Location: South St, Ashby-de-la-Zouch LE65 1BR, England
In Loughborough, England, there is a carillon and a war memorial. It is located in Queen’s Park and a well-known landmark that can be seen from a great distance away. It is 46 meters (152 feet) tall.
Plans were finalized in 1919, and when they were finished in 1923, they were the first four-octave carillon in England. The idea was inspired by Belgium, where so many British personnel perished during the Great War of 1914–1918. Sir Walter Tapper created the carillon, which is currently grade II listed. The 47 bells in the carillon were all cast at the John Taylor Bell Foundry in Loughborough. William Moss and Sons Ltd. of Loughborough built the carillon.
On Sunday, July 22, 1923, Field-Marshal William Robertson and Bishop Theodore Woods of Peterborough led the ceremony of dedication. The memorial service featured a composition by Edward Elgar called Memorial Chimes, whose manuscript was bequeathed to Charnwood Borough Council in the 1950s and was found in 2012. The carillon was performed by city carillonneur Jef Denyn.
The Loughborough Carillon Tower and War Memorial Museum are located in the tower. The War Memorial Museum, which has three levels of military artifacts, is located in the tower. Artifacts from both World Wars and each branch of the military forces are on display. Visitors can ascend the building to the balcony to view the surroundings.
Location: Loughborough, Leicester, England
Grace Dieu Priory
One of the most beautiful historical sites in Leicestershire is Grace Dieu. Roesia de Verdun formed it between 1235 and 1241, and it was disbanded in October 1538. It was devoted to St. Mary and the Holy Trinity. The Friends of Grace Dieu Priory, a charitable organization of volunteers who manage the property today, raise money to maintain it and keep it free and open to the public.
In 1337, there were sixteen nuns living in the very sizable priory. It also had a hospital connection that provided care for twelve low-income patients. However, the priory did have certain peculiar customs, such as forbidding the nuns from ever leaving the grounds. Although the priory avoided the initial wave of lesser monasteries being dissolved, it was eventually closed in 1538.
The location was given to Sir Humphrey Foster after the Dissolution, who sold it to John Beaumont in 1539. He transformed the priory structures into a home, which he and his family lived in until Sir Ambrose Phillips, a wealthy lawyer who also constructed neighboring Garendon Hall, purchased it in 1684. The majority of the structures were demolished by Sir Ambrose, and by 1730, just two sections of the remaining structures still had roofs.

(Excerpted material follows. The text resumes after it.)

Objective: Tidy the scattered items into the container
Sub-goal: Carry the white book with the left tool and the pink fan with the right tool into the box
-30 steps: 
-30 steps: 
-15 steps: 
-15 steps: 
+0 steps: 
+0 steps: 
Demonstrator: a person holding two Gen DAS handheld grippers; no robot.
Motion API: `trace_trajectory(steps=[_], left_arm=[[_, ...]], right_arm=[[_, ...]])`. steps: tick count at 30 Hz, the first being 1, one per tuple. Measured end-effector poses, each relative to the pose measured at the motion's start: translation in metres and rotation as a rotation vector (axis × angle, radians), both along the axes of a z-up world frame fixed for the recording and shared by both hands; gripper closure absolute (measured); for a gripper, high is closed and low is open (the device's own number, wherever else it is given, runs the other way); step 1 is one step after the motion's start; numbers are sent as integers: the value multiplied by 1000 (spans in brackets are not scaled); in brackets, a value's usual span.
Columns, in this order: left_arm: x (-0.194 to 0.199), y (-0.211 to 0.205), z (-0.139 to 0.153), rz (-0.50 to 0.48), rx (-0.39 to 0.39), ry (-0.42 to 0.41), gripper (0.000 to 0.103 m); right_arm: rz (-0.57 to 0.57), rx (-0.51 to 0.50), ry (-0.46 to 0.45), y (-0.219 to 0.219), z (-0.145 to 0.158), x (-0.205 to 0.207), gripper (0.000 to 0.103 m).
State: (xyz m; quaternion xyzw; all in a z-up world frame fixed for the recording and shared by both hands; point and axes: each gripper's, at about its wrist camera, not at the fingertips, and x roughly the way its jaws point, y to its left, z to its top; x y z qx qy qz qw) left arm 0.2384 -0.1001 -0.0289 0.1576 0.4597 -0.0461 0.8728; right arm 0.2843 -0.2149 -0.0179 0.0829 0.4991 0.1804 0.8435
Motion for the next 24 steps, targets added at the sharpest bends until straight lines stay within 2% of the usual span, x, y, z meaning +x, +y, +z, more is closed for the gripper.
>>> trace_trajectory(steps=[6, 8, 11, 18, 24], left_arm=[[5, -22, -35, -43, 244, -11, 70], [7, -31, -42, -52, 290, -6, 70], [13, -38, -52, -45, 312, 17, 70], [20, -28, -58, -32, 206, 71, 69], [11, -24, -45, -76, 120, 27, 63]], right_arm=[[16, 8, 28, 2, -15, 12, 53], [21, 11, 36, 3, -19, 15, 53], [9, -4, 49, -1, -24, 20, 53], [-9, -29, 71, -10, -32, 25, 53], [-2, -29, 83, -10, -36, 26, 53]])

Location: Ashby Rd, Coalville LE67 5UG, England
Located 6 miles west of Grantham and 10 miles northeast of Melton Mowbray in Leicestershire, England, Belvoir Castle is a replica of a historic castle and stately home. Between 1801 to 1832, the beautiful Belvoir Castle was constructed. Three prior defenses had once stood on the location, the earliest dating back to Norman times (11th century). The Duke of Rutland, who still owns the land and the property, used it as their ancestral residence. One of the best specimens of Regency architecture in the nation is allegedly Belvoir Castle.

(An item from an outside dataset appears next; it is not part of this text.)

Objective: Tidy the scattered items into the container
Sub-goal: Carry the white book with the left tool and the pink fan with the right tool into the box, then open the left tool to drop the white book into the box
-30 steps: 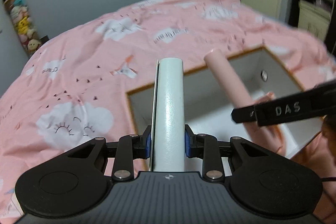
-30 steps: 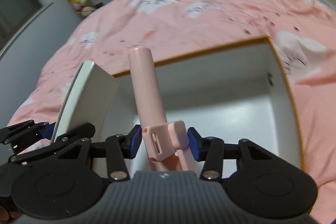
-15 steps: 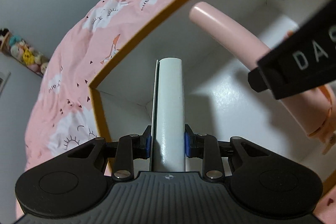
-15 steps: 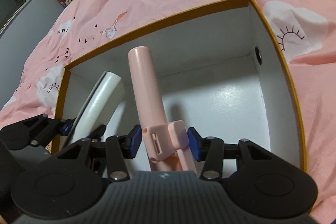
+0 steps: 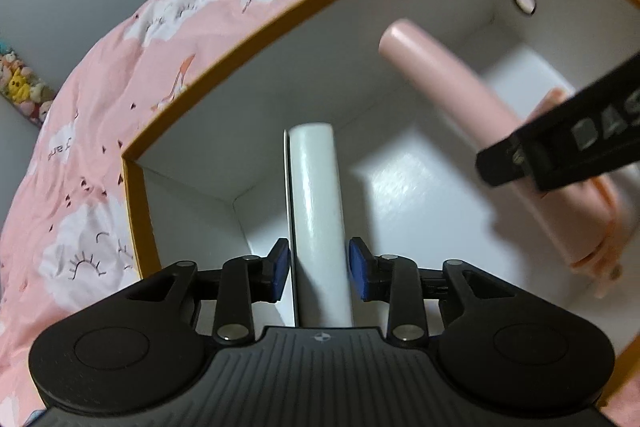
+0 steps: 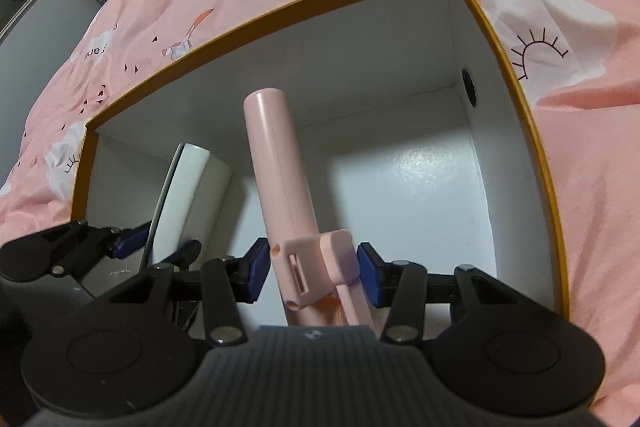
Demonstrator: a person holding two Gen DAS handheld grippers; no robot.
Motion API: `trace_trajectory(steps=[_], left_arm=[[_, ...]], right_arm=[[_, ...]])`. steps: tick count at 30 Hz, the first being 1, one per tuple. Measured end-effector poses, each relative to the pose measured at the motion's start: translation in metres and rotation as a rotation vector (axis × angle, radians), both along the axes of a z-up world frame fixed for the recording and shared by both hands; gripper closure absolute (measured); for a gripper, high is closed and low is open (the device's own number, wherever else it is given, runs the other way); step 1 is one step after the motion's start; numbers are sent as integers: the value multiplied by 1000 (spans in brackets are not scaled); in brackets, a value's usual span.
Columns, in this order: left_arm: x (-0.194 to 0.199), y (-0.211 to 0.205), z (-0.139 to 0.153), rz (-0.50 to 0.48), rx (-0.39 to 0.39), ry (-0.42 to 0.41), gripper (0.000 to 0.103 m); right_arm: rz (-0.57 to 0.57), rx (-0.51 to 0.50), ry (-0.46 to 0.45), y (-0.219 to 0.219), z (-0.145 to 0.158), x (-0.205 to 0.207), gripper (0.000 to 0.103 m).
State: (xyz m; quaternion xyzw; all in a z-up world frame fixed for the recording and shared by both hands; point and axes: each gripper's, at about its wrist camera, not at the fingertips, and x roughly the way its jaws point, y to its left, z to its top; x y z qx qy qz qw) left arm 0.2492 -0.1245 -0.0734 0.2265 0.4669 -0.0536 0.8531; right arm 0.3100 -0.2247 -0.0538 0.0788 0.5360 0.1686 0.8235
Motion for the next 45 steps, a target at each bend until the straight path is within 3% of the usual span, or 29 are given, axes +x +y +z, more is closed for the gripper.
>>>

Public access is available to both the estate gardens and the castle. A wonderful tearoom and a variety of activities are also held on the property. Visitors have a choice of staying inside one of the various vacation cottages or outside in one of the estate’s Bell Tents.
The name of the castle implies a lovely vista. The 11th Duchess of Rutland gave journalist Phil Spencer a televised tour of the castle in 2018 and explained that the name Belvoir is a Norman import from the French-speaking invaders of the 11th century, but the local Anglo-Saxon population could not pronounce such a foreign word and preferred to refer to it as “Beaver Castle,” a usage that is still used today.